_About this task_
Pull every line from the records that has the word "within" in it.

_Records for this task_
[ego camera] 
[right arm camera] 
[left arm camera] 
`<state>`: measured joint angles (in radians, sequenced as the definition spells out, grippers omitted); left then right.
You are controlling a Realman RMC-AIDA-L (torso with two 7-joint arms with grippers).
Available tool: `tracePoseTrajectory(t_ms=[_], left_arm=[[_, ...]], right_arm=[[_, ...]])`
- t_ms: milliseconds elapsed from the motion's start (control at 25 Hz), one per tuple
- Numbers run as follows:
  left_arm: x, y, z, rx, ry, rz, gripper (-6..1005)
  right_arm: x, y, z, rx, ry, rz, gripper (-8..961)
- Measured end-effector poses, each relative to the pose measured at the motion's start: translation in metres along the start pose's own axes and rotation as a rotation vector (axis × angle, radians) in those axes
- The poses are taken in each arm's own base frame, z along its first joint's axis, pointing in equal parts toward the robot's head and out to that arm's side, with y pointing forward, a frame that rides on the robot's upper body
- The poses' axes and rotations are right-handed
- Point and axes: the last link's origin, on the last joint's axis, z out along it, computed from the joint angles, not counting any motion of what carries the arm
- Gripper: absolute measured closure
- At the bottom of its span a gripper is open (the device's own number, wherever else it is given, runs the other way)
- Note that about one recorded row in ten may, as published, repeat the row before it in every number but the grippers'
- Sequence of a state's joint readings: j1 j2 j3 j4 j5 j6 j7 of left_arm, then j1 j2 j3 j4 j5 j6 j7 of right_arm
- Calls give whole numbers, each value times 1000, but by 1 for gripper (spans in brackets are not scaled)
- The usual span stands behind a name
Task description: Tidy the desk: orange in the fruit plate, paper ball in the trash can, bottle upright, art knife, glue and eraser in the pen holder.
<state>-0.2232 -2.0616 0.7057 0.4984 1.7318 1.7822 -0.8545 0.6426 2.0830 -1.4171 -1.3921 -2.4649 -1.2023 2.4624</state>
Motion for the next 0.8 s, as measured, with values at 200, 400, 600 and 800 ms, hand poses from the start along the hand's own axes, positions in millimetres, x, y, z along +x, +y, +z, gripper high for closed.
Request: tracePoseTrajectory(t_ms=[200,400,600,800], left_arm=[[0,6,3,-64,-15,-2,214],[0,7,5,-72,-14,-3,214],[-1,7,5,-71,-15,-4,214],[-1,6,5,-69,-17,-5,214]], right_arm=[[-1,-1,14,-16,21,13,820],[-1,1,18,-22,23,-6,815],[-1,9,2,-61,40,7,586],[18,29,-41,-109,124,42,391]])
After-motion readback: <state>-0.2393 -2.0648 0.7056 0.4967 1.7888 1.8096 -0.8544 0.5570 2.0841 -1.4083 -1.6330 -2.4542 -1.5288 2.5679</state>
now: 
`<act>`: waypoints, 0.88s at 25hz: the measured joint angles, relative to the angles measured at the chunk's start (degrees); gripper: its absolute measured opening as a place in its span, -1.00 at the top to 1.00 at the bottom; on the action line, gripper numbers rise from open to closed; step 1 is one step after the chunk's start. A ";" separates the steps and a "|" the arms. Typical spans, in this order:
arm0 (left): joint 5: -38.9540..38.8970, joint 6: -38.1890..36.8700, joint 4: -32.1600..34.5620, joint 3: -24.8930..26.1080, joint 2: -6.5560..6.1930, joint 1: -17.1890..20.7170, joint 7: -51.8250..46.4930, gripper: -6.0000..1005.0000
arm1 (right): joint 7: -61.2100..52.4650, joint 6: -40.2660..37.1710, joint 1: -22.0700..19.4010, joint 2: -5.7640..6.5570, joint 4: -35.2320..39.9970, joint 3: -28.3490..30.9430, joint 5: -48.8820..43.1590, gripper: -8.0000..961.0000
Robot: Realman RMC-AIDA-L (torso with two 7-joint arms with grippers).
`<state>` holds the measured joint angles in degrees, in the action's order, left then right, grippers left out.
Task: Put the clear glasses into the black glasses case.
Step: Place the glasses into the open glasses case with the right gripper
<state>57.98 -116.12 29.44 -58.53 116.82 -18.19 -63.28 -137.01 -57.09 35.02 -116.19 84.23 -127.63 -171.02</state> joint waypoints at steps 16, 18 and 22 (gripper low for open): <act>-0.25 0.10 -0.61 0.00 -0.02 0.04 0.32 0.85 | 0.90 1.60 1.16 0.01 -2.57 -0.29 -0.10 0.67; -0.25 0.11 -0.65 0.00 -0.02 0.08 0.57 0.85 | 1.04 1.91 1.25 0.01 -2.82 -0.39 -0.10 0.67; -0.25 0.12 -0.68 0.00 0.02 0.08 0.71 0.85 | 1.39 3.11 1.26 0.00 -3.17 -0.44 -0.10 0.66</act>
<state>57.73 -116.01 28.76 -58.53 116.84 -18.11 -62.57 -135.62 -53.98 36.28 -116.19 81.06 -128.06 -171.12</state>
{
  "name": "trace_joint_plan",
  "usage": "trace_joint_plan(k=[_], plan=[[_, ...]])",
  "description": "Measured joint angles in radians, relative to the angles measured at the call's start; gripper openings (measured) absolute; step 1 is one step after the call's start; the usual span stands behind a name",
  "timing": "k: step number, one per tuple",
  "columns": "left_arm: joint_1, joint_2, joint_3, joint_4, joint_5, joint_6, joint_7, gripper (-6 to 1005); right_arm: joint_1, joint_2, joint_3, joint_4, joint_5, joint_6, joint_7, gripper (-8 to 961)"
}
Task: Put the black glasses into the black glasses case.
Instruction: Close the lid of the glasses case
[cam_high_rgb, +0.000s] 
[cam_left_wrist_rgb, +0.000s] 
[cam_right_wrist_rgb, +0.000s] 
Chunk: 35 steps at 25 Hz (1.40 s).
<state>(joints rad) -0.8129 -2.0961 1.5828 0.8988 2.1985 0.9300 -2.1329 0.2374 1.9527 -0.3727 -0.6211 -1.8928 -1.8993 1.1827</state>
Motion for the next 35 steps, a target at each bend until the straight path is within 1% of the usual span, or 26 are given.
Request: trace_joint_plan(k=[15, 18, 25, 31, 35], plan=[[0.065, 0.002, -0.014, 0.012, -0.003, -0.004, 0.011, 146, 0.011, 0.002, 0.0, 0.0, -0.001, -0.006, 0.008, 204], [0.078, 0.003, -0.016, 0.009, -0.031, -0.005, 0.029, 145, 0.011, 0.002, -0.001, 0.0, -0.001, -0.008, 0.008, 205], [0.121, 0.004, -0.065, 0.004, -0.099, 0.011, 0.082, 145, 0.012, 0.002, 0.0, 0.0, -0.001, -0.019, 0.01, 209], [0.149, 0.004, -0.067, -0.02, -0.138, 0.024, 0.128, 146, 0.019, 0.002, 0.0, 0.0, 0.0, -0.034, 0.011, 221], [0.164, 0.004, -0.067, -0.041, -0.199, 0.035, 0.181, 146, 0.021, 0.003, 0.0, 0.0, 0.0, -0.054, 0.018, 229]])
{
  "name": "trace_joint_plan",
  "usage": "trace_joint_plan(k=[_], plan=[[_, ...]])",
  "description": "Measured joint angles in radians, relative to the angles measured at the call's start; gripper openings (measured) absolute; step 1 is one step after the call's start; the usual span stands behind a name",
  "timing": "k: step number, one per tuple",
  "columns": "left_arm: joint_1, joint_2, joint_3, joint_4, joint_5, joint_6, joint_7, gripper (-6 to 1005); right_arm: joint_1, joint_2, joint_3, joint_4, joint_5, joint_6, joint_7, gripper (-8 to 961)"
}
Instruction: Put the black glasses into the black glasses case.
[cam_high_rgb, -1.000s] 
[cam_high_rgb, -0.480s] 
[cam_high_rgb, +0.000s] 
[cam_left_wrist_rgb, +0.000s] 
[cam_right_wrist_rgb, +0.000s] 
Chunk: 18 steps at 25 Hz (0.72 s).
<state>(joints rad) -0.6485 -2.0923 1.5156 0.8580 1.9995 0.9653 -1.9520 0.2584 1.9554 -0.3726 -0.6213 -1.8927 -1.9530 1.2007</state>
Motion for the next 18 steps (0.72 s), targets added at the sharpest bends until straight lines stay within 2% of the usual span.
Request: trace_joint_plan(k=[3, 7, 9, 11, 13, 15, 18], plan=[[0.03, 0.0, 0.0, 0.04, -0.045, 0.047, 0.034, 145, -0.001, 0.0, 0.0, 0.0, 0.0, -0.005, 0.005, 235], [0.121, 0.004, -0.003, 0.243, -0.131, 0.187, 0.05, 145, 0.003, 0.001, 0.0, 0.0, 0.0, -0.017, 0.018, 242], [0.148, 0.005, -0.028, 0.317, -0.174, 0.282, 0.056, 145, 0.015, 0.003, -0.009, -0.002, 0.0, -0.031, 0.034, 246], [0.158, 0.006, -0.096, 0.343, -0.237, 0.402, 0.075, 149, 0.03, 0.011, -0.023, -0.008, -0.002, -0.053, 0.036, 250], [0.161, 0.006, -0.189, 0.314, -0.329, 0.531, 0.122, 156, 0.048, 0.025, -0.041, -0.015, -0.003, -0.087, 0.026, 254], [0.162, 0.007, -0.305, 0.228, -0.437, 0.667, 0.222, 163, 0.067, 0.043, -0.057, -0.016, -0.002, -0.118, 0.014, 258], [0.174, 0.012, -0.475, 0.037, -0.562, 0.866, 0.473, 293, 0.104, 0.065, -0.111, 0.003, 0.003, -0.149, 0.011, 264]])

_Solved exercise_
Motion for the next 35 steps, a target at each bend until the straight path is within 1% of the usual span, or 26 are given.
Motion for the next 18 steps (0.72 s), targets added at the sharpest bends until straight lines stay within 2% of the usual span.

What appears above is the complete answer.